- O verão de 2026 reforçou a crise da aviação russa, com atrasos e cancelamentos de voos e aeronaves a operar em condições de crise.
- O presidente Vladimir Putin reconheceu publicamente que o país pode não cumprir as metas de volume de transporte de passageiros e pediu ao Ministério dos Transportes que reveja as previsões para este ano.
- A situação é agravada pela crise de combustíveis, ataques aéreos que afetam infraestrutura, limitações aeroportuárias e escassez de frota, levando a perturbações nos horários e a maior procura por alternativas como comboio ou carro.
- A substituição de importações para a frota civil não está a resultar: produção aeronáutica cresceu, mas sobretudo no setor militar; desde 2022, apenas uma parte dos aparelhos previstos para substituição já foi trocada, aumentando a pressão sobre a frota civil.
- O Estado prepara-se para vender 23,76% das ações da Aeroflot, mantendo o controlo, num contexto de potenciais dificuldades financeiras e perdas de receitas associadas.

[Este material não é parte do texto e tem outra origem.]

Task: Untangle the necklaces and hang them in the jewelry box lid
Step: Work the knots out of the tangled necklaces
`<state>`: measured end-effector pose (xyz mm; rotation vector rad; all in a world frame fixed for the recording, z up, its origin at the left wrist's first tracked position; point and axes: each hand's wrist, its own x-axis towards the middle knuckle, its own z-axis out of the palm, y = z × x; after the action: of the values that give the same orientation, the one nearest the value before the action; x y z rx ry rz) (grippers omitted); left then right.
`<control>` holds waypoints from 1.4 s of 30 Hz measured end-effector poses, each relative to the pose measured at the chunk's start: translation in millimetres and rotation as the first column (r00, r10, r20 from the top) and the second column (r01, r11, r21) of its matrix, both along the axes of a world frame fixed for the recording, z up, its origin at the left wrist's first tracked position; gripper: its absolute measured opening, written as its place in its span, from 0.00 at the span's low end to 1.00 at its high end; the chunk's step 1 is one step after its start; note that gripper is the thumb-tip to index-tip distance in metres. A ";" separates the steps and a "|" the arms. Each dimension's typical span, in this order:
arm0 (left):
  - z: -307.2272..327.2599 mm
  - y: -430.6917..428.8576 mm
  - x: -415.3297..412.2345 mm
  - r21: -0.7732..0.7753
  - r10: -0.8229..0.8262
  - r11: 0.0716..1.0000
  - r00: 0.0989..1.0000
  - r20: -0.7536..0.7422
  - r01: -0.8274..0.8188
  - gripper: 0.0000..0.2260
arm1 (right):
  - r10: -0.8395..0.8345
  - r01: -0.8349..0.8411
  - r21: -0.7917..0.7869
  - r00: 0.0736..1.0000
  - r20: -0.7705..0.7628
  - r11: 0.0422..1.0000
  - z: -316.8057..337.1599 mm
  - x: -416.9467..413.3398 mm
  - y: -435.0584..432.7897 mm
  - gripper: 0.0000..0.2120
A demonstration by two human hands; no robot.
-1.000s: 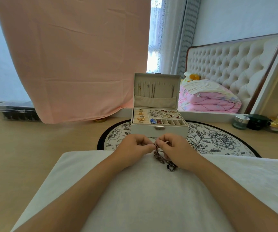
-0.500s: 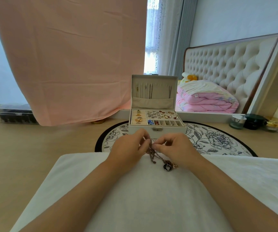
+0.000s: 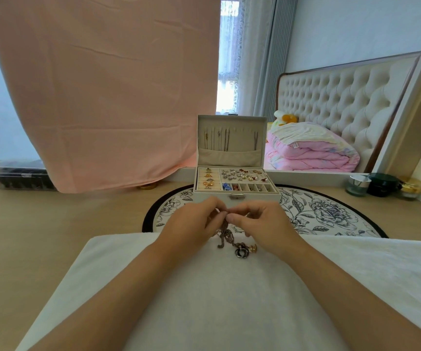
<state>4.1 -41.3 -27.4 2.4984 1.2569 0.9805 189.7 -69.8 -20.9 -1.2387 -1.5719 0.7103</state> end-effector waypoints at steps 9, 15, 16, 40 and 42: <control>0.2 -1.8 7.6 0.282 0.095 0.959 0.953 -0.288 -0.010 0.11 | 0.085 -0.051 -0.090 0.899 0.430 0.995 -5.4 0.6 1.9 0.09; -2.3 -0.4 10.0 0.473 0.013 0.880 0.994 -0.110 0.041 0.11 | 0.048 -0.068 0.007 0.767 0.639 0.998 8.9 -2.5 -1.0 0.15; -2.6 -0.8 9.1 0.492 0.009 0.870 0.996 -0.085 0.034 0.10 | 0.040 -0.074 0.025 0.765 0.643 0.997 10.6 -1.4 -2.3 0.16; -12.3 -4.5 11.8 -0.101 0.016 0.995 0.995 -0.095 -0.026 0.05 | -0.020 -0.015 0.142 0.969 0.245 0.990 19.5 2.2 -5.7 0.09; -12.0 -3.1 9.0 -0.144 -0.033 0.989 0.997 0.070 0.043 0.08 | 0.050 -0.056 0.044 0.990 0.135 0.997 17.8 2.8 -5.5 0.09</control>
<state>13.1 -44.4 -39.3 2.3503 1.2100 0.9201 192.4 -75.3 -3.1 -1.2344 -1.7275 0.6309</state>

A Rússia enfrenta mais um verão marcado por atrasos e cancelamentos na aviação, em plena guerra na Ucrânia. Voos são afetados por problemas de combustível, restrições aeroportuárias e limitações de frota, pressionando o sistema de transportes. As companhias operam sob condições de crise e incerteza.
O presidente Vladimir Putin admitiu publicamente que o país pode não cumprir as metas de transporte de passageiros definidas nos planos nacionais, à luz da evolução das operações militares. Pediu ao Ministério dos Transportes que reveja as projeções para este ano, diante da procura crescente.

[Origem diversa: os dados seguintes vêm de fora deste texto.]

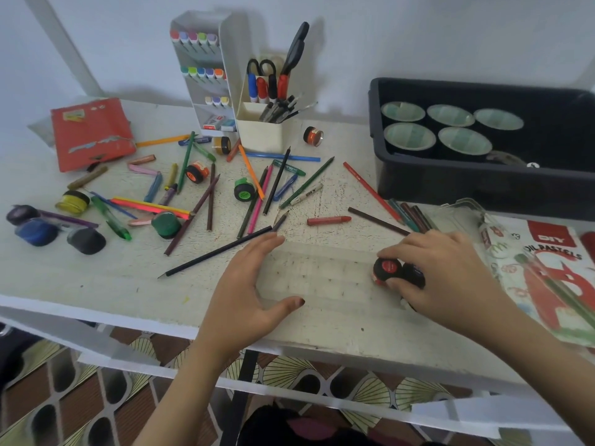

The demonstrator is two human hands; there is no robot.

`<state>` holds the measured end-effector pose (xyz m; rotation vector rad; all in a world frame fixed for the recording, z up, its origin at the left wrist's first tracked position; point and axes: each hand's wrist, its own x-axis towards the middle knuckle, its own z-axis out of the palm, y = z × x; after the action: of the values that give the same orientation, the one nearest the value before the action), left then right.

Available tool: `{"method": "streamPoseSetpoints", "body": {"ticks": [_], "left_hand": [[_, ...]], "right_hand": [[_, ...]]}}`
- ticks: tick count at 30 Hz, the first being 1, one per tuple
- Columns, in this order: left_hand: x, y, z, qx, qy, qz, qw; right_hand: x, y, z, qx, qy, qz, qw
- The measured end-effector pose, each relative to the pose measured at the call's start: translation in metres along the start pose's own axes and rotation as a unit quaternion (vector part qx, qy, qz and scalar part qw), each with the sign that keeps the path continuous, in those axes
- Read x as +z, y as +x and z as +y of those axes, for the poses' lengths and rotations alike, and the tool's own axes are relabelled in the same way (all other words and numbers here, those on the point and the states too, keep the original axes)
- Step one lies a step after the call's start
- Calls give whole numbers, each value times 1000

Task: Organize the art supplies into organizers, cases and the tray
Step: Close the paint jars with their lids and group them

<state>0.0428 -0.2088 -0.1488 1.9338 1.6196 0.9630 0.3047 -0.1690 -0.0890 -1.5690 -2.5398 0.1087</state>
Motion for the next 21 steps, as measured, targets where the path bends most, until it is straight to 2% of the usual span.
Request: {"method": "streamPoseSetpoints", "body": {"ticks": [13, 16, 19, 21], "left_hand": [[3, -2, 1, 7, -20, 2, 1000], [1, 0, 7, 9, -94, 55, 994], [-9, 6, 10, -23, -210, 138, 968], [-20, 16, 8, -37, -247, 173, 953]], "right_hand": [[-15, 11, -8, 0, -76, -70, 995], [-17, 16, -11, 1, -79, -75, 994], [-22, 28, -15, 5, -75, -85, 994], [-27, 41, -20, 9, -55, -84, 995]]}}
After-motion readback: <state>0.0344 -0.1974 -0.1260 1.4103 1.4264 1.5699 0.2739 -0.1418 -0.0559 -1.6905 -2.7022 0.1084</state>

A crise energética, agravada por ataques ucranianos, aliada aos temporários encerramentos de espaço aéreo por motivos de segurança, resulta em horários desregulados e atrasos frequentes. Passageiros enfrentam esperas, mudanças de ligação e custos adicionais.

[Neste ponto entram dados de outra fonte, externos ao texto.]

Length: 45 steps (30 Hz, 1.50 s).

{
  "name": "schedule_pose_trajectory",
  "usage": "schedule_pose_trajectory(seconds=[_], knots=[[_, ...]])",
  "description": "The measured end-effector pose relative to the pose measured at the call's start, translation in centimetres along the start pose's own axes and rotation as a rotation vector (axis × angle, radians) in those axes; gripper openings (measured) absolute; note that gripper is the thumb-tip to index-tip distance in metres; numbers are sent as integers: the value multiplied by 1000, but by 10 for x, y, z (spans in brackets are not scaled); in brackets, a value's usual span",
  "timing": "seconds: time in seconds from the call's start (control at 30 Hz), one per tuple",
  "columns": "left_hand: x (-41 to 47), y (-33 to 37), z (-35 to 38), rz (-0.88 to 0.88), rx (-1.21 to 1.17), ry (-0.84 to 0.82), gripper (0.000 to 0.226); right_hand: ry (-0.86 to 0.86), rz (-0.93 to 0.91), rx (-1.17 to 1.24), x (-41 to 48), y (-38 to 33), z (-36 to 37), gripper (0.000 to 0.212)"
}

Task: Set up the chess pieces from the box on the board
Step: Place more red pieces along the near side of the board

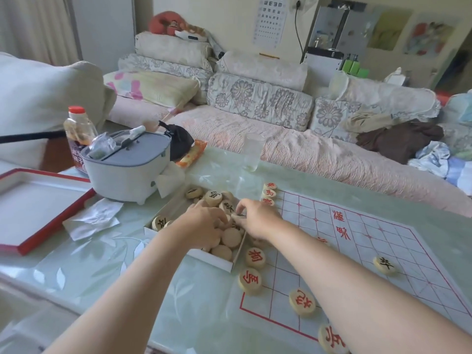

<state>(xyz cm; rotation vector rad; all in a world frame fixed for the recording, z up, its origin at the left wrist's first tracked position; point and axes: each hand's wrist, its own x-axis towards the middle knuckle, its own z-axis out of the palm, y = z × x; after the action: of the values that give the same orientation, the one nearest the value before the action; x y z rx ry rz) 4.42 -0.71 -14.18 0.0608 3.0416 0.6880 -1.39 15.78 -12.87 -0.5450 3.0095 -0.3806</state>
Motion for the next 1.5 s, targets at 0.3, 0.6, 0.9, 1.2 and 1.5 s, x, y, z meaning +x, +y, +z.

Desafios da frota e importação
A limitação de aeronaves é mais evidente no pico de verão. Sanções desde 2022 obrigam as companhias a operar com o que resta, enquanto a manutenção é difícil de cumprir. Componentes importados sob canais paralelos chegam a custar entre 40% e 100% acima do mercado.
A prática de “canibalização” de aviões também reduz a disponibilidade de frota. Peças são retiradas para manter outras máquinas em serviço, aumentando riscos de operação e fragilizando a confiabilidade.
Substituição de importações em dúvida
Putin afirmou que a Rússia conseguiu substituir integralmente todas as importações, segundo dados do governo. Contudo, a indústria aeronáutica mostra-se fortemente dependente do setor militar, principalmente para drones.
Entre 2022 e 2030-2035, o país planeava substituir quase um terço da frota ocidental. Nos três últimos anos, apenas 13 dos 120 aparelhos previstos foram efetivamente trocados, apontam analistas.
Aeroflot e o fator estatal
A Rosimushchestvo prepara-se para vender 23,76% das ações da Aeroflot, mantendo o controlo público com cerca de 73,8% de participação. Em 2022, o Estado aumentou a participação para 73,8% com subscrição de 52 mil milhões de rublos para enfrentar sanções.
Analistas veem na venda possível sinal de dificuldades financeiras da economia e de esgotamento de recursos. Estima-se que o orçamento federal reduza receita de cerca de 170 milhões de dólares com a operação, face ao preço de mercado atual.
Impacto externo e rotas internacionais
Alterações em trajetos por restrições de espaço aéreo elevam custos e duração dos voos. Após a invasão da Ucrânia, a UE fechou o espaço aéreo às companhias russas, agravando a procura de rotas alternativas.
No verão, as ligações diretas com países estrangeiros diminuem para cerca de 30 destinos, bem abaixo dos níveis do inverno. A lista de países para os quais as russas mantêm autorização é extensa, incluindo Azerbaijão, Armênia, Egito, Índia, Turquemanistão, Turquia e outros.